• What is needed:
Search each line below for the word "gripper" and list those that contain it.

::::::

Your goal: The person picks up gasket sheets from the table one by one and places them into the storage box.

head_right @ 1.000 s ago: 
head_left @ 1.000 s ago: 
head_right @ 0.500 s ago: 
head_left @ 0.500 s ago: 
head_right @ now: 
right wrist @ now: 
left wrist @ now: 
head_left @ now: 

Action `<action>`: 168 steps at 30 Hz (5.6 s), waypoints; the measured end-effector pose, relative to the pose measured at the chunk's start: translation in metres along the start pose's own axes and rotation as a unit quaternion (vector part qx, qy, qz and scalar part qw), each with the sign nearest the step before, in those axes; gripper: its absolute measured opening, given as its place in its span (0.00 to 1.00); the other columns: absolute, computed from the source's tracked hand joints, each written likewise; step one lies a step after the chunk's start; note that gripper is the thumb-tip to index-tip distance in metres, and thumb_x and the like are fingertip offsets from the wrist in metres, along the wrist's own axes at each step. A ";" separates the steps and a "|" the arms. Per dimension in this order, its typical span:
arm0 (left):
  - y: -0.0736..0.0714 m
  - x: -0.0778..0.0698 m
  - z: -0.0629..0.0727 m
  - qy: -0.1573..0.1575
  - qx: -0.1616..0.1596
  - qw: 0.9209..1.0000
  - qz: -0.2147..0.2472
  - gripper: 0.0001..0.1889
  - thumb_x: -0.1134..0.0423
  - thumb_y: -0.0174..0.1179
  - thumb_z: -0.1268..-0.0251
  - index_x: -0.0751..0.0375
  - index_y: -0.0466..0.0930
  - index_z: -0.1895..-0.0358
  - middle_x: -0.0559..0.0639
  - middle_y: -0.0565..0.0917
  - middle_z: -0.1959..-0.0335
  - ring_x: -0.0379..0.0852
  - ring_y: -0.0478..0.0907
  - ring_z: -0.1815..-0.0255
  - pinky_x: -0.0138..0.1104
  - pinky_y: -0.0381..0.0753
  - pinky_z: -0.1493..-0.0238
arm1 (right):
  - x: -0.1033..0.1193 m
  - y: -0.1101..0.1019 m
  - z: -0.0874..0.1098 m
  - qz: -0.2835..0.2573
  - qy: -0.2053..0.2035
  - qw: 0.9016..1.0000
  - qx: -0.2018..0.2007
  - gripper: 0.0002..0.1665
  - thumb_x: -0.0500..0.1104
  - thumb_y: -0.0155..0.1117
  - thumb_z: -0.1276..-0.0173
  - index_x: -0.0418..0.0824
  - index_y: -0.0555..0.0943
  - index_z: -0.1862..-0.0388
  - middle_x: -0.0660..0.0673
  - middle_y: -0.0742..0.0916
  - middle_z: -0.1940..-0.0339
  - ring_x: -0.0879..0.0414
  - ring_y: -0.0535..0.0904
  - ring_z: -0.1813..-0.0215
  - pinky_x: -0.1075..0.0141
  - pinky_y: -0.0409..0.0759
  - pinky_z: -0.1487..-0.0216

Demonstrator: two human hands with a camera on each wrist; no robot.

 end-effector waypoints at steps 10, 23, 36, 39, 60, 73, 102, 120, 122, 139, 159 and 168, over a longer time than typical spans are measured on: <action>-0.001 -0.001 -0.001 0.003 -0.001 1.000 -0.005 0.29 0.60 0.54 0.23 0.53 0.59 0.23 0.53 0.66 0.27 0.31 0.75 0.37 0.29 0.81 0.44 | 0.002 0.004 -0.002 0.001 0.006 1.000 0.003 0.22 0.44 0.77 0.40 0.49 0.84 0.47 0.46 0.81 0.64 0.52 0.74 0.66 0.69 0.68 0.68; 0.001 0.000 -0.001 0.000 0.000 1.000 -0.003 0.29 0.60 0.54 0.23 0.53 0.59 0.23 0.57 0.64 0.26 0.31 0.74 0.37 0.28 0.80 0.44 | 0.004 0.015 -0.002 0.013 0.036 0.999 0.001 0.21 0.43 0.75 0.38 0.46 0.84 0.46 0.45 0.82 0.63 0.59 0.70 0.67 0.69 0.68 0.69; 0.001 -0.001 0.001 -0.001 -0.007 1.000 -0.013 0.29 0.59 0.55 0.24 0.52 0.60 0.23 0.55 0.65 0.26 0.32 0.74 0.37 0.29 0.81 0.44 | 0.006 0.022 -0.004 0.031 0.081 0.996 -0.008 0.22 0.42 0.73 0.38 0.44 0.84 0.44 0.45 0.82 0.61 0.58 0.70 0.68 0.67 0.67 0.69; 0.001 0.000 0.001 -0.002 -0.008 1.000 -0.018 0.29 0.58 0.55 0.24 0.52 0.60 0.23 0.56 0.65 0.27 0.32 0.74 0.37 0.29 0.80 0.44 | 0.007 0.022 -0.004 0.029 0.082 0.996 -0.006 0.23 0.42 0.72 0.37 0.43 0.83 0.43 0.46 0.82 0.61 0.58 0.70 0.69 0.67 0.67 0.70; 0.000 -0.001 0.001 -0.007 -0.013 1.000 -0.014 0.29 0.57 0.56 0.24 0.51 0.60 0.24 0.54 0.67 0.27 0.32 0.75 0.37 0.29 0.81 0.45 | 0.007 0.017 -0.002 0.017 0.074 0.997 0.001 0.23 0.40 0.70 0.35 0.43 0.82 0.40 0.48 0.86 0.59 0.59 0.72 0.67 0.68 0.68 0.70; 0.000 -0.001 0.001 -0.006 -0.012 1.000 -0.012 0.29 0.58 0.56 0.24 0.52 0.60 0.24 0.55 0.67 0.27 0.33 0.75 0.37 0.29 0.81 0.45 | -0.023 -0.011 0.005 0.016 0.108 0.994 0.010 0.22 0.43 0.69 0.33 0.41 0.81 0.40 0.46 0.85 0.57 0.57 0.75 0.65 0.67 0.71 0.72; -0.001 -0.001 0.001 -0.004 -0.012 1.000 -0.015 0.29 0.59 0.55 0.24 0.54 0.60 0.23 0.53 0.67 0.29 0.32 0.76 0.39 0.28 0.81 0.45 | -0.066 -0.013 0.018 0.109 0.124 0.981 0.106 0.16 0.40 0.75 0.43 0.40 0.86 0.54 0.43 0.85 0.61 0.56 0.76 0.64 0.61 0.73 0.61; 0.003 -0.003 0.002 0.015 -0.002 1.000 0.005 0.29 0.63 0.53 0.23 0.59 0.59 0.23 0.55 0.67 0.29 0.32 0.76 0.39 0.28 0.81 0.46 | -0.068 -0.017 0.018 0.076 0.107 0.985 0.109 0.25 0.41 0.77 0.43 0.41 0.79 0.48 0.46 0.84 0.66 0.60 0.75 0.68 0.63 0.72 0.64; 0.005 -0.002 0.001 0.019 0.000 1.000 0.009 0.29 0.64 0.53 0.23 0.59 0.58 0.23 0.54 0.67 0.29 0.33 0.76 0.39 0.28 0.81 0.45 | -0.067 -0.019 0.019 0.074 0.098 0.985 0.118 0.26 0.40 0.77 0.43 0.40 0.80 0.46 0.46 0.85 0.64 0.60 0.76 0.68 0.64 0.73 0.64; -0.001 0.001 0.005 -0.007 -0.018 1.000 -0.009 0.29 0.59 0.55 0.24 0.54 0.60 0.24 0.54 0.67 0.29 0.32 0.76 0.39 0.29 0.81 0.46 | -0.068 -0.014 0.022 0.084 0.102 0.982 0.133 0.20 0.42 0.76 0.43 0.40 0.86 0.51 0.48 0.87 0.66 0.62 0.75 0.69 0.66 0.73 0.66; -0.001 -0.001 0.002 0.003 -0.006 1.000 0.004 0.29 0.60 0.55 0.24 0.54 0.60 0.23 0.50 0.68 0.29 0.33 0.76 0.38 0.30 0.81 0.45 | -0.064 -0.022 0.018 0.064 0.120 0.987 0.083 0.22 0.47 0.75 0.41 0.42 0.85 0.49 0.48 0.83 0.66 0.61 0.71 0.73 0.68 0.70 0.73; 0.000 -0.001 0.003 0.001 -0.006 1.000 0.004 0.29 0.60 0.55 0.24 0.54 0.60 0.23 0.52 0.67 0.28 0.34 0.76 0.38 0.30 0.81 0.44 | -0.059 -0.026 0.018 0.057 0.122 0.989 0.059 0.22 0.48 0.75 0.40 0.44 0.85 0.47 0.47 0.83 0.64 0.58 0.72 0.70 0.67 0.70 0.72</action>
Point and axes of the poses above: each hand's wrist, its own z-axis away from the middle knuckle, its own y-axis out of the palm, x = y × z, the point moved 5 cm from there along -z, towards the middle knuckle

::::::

• Written solution:
Action `<action>`: 168 steps at 30 Hz (5.6 s), waypoints; the measured end-effector pose, relative to the pose measured at the chunk's start: translation in metres along the start pose's own axes and rotation as a unit quaternion (vector part qx, qy, qz and scalar part qw), each with the sign nearest the step before, in those axes; gripper: its absolute measured opening, given as its place in its span (0.00 to 1.00); the other columns: absolute, computed from the source's tracked hand joints, each written likewise; step one lies a step after the chunk's start; note that gripper is the thumb-tip to index-tip distance in metres, and thumb_x and the like are fingertip offsets from the wrist in metres, along the wrist's own axes at each step. A ";" separates the steps and a "|" the arms. Per dimension in this order, its typical span:
  - gripper: 0.0001..0.1889
  - gripper: 0.0002..0.1665

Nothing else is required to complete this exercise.